El asunto será debatido por los ministros de Justicia y Asuntos Exteriores en la reunión que se celebrará el 30 de marzo, ya que se aproxima la fecha final de mayo establecida para la conclusión de las negociaciones.

 

María-Teresa Gil-Bazo, del Consejo Europeo sobre Refugiados y Exiliados, ha manifestado: "Sabemos que las negociaciones aún no han concluido. Sin embargo, en vísperas de la fecha final de mayo establecida en el Tratado de Amsterdam, la distancia que separa las propuestas presentadas del derecho internacional está aumentando, en lugar de disminuir. Lamentamos que los Estados miembros hayan ignorado las reiteradas recomendaciones del Alto Comisionado de las Naciones Unidas para los Refugiados y de las organizaciones de la sociedad civil".

 

La carta conjunta expone los motivos de preocupación de las organizaciones sobre la forma actual de la directiva, de la que consideran que viola las normas internacionales de derechos humanos y las leyes sobre refugiados. Entre estos motivos de preocupación destacan los siguientes:

  • el uso del concepto de "países de origen seguros", que brinda menos salvaguardias de procedimiento a algunos solicitantes de asilo exclusivamente en razón de su país de origen;
  • el uso del concepto de "tercer país seguro", que traslada la responsabilidad de los refugiados a terceros países, independientemente de si los solicitantes tienen lazos significativos con esos países o no, e impide examinar si existen circunstancias específicas que hagan que el país de destino sea inseguro para un solicitante en concreto;
  • la ausencia de un derecho explícito para todos los solicitantes de asilo a permanecer en el país de asilo en espera de una decisión definitiva sobre su caso, algo que puede dar lugar al envío de solicitantes a países en los que pueden sufrir tortura u otras violaciones de derechos humanos y que, en algunos casos, constituye una devolución (refoulement) contraria a la Convención sobre el Estatuto de los Refugiados, de 1951, y a otros instrumentos internacionales de derechos humanos.

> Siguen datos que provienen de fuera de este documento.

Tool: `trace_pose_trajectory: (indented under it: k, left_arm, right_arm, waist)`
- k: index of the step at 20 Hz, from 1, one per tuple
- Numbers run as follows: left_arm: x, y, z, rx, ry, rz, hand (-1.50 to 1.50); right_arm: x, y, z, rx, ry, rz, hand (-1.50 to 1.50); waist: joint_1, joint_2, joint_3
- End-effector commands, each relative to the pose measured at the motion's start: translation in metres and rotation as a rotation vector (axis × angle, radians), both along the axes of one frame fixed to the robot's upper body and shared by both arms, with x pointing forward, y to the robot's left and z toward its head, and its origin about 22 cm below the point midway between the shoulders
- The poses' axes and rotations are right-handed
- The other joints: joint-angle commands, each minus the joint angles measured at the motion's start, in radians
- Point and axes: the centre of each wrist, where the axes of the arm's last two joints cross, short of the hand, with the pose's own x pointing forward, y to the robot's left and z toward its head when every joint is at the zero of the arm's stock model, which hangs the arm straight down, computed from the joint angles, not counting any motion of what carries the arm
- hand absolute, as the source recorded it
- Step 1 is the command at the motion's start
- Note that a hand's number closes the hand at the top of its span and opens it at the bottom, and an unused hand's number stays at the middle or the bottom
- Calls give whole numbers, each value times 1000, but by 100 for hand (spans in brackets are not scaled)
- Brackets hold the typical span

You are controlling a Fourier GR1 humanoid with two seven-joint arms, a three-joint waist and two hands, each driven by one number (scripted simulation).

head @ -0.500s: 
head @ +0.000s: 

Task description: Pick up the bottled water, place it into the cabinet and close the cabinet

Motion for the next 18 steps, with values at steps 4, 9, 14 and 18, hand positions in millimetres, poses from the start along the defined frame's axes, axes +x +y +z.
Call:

Las organizaciones que han firmado la carta al comisario Vitorino también han condenado el hecho de que la directiva dejará al criterio de los Estados miembros cuestiones fundamentales como la detención de los solicitantes de asilo y el derecho a contar con asistencia letrada.

 

Ben Ward, de Human Rights Watch, ha declarado: "Esta propuesta negará a algunos solicitantes de asilo el acceso a procedimientos completos y justos, y los enviará a países de fuera de Europa. Nos preocupa enormemente que la UE esté tratando de hacer cargar con sus responsabilidades a otros países".